How to unstick your customer success team’s relationship with Product

0
254

Share on LinkedIn

Do your customers feel heard when they ask for feature requests? Do they understand your product roadmap and know what’s coming next? Do you worry that when you raise their concerns to your product team, product isn’t listening?

When the relationship between customer success and product teams gets stuck, it affects everyone. If you’re not collaborating well with your product team, you risk excluding the customer’s voice from your product roadmap to the long-term detriment of your company.

A good relationship with your product team takes work. Fortunately, it’s straightforward. In fact, you can lay the foundation of a better collaboration almost immediately.

Where product and customer success get it wrong

Customer success and product should be a dream team. Product teams are in the business of designing solutions to customer challenges. You’re in the business of knowing what the challenges are. You’re both there to protect and increase revenue. Your collaboration ought to be intuitive.

Why, then, aren’t you seeing your customers’ product requests on the product roadmap? Or worse, why are you hearing that your customer success team isn’t advocating for product during customer interactions?

In truth, many product teams need to do a better job of listening to customer feedback, and customer success teams need to do better at educating customers on the strategic choices that product teams must make. More often, though, it’s just a failure to speak a common language.

To win product’s hearts and minds, bring data

The biggest thing I learned from working with product teams as a young leader is that product relates far more to data than to opinion. Your product team lives, breathes, and makes decisions based on data.

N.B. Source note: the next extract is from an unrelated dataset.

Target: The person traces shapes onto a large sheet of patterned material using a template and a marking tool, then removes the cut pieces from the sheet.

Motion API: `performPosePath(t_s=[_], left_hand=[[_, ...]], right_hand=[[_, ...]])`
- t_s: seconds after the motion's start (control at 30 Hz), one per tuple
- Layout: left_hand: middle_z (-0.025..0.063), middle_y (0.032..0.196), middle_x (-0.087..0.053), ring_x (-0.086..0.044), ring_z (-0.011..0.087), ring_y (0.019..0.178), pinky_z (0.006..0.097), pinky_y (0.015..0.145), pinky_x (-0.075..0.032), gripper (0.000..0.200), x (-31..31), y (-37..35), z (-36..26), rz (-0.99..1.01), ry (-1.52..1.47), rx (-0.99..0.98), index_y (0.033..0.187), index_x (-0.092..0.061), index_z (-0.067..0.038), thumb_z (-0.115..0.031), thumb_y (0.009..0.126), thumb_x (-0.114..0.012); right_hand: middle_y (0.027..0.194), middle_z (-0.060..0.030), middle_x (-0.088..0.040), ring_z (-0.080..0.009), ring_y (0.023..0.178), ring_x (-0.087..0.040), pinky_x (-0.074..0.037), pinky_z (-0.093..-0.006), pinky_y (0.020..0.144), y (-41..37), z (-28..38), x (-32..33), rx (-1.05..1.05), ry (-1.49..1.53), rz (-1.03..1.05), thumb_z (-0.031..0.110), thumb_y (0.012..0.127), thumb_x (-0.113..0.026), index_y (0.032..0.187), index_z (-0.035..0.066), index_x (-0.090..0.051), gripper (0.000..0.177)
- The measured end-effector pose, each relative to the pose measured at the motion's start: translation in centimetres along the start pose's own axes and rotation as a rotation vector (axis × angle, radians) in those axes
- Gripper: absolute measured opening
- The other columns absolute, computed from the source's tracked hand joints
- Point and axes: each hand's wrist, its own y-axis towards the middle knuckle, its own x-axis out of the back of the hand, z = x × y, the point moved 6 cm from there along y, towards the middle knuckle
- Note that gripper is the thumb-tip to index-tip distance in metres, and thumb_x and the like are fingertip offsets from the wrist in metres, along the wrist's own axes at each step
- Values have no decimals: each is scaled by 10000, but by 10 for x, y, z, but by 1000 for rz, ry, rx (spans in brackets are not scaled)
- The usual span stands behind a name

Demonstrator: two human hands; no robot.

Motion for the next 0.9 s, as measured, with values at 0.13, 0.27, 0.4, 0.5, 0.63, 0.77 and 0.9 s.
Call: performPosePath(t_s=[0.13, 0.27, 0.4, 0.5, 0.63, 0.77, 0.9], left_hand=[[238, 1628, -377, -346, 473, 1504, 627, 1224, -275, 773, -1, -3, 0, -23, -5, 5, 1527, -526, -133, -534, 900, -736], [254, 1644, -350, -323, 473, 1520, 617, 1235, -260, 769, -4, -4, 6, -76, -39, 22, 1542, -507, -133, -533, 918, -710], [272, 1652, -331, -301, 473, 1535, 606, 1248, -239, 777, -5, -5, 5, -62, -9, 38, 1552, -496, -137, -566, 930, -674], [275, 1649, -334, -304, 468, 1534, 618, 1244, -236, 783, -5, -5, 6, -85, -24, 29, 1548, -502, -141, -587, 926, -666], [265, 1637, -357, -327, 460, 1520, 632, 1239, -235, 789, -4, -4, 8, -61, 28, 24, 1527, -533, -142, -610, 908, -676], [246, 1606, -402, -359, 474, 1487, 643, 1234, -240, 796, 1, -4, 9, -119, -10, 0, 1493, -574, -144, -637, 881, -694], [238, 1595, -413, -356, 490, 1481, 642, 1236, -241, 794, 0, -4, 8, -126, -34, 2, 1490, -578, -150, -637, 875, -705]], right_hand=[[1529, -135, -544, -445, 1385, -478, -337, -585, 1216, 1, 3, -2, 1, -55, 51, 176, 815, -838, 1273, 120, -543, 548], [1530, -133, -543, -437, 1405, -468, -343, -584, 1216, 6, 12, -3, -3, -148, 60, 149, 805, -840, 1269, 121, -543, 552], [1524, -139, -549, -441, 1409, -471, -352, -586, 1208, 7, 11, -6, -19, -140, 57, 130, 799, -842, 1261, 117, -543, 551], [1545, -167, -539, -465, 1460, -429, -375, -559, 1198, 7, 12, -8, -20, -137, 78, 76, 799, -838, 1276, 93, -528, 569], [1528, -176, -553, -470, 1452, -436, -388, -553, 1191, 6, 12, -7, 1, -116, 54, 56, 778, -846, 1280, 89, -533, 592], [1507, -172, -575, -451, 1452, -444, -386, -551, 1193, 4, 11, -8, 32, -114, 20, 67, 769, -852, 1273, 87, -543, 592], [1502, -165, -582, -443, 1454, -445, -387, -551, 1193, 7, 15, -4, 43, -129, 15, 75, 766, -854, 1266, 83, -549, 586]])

Customer success, on the other hand, is more granular and immediate. Our instinct is to advocate for our customers and protect every relationship. If an otherwise happy customer tells us they’re not going to renew unless they have a certain feature, tickets are submitted, escalations are made, and Product people are booked into Zoom calls with the customer to explain themselves.

Here’s the problem: to the product team, this response doesn’t resonate. And it’s not because they’re used to hearing about what isn’t working for customers—it’s because you’re not coming with a data-driven perspective.

Product doesn’t want the solution—it wants the problem

Let’s use a simple, theoretical example. Over a couple of weeks, several customers tell you they’re unhappy with a yellow button in your product’s reporting dashboard.

These customers want a green button instead, and they want it fast. One customer says they won’t renew unless your product team changes the color—so you’re barely off the call before you’re submitting another ticket to product for the green button.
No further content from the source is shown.